Step 5: Link Your OSC Inputs to Interesting Functions/Actions in Simmetri
Finally, let's do something with our cube when a button is pressed.
- Find the 'onButtonPress()' function in the script
- Next, in the script window, place the cursor after the 'print()' statement and press enter a couple of times to create some space to type. You should have something like this:
function GlobalScript:onButtonPress(control_id) print(control_id .. " Pressed!", 1) end
- Next, undock the Heierarchy Panel from the right side of the screen
- Now drag-and-drop the BoxEntity item from the hierarchy list onto to script window on the line after the 'print()' statement.
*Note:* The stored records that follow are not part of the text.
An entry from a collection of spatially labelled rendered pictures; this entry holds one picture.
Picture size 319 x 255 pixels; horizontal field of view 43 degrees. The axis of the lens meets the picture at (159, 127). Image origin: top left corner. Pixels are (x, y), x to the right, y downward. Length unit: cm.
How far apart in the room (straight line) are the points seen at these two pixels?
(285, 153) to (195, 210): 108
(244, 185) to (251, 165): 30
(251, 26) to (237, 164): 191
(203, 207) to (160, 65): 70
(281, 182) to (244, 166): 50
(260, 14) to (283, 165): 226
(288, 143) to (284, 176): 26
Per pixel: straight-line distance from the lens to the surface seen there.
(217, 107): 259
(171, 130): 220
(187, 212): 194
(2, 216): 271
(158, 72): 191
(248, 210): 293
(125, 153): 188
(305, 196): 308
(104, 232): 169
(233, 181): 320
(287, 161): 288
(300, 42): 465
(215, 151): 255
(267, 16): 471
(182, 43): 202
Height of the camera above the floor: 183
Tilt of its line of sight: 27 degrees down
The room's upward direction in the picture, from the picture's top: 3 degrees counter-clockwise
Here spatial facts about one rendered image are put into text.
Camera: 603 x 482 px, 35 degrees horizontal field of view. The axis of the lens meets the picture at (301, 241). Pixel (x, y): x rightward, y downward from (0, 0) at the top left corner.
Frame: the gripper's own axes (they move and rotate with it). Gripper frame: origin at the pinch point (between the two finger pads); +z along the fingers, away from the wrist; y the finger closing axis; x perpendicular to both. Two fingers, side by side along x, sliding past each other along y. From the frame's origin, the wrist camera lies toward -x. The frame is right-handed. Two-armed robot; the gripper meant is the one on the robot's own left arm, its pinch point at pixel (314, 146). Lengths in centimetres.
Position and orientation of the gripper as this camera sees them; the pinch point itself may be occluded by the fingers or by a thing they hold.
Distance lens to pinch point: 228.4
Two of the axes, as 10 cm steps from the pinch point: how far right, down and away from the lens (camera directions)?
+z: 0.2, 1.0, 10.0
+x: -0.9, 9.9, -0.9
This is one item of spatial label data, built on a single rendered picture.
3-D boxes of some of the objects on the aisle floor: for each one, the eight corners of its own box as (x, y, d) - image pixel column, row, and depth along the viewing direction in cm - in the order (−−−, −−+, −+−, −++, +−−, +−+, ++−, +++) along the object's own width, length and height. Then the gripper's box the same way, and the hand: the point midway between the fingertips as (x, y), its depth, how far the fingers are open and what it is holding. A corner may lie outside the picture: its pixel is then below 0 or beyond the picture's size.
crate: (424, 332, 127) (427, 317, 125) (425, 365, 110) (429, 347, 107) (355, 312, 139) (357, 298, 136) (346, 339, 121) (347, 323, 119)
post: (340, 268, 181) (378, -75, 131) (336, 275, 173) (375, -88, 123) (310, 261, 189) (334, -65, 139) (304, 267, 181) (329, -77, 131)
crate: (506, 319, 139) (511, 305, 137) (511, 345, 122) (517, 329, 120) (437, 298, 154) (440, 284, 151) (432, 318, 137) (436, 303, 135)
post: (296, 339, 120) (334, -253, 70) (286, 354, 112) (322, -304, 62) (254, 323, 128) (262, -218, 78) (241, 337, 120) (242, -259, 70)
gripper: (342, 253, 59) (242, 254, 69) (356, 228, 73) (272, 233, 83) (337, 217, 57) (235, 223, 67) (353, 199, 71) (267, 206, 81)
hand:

- Your 'onButtonPress()' function should now look like this:
function GlobalScript:onButtonPress(control_id) print(control_id .. " Pressed!", 1) BoxEntity = findObjectByUid("16UJDTYCFJC9K1K31DZDDRICG4/12J0ABHO4QVAQ2Z3SZ342BN5PK") end
- Finally let's add a line of code to make the box hop. On the following line, write the following statement:
function GlobalScript:onButtonPress(control_id) print(control_id .. " Pressed!", 1) BoxEntity = findObjectByUid("16UJDTYCFJC9K1K31DZDDRICG4/12J0ABHO4QVAQ2Z3SZ342BN5PK") BoxEntity:getRigidBody():applyCentralImpulse(vector3(0,1,0)) end
- Press Play
- Press a button on the IOS app. The box should hop.
Depending on how large a box you created, you may need to increase or decrease the number '1' in the script above to make the cube hop reasonably. For fun, one last thing we can do is have the camera track our jumping box.
- From the Toolbox panel, click Cameras from the top list
- Click Track Object from the bottom list
- Click the box you drew in the space
- Right-click to exit draw mode
Now when we make the box hop, the camera will track it.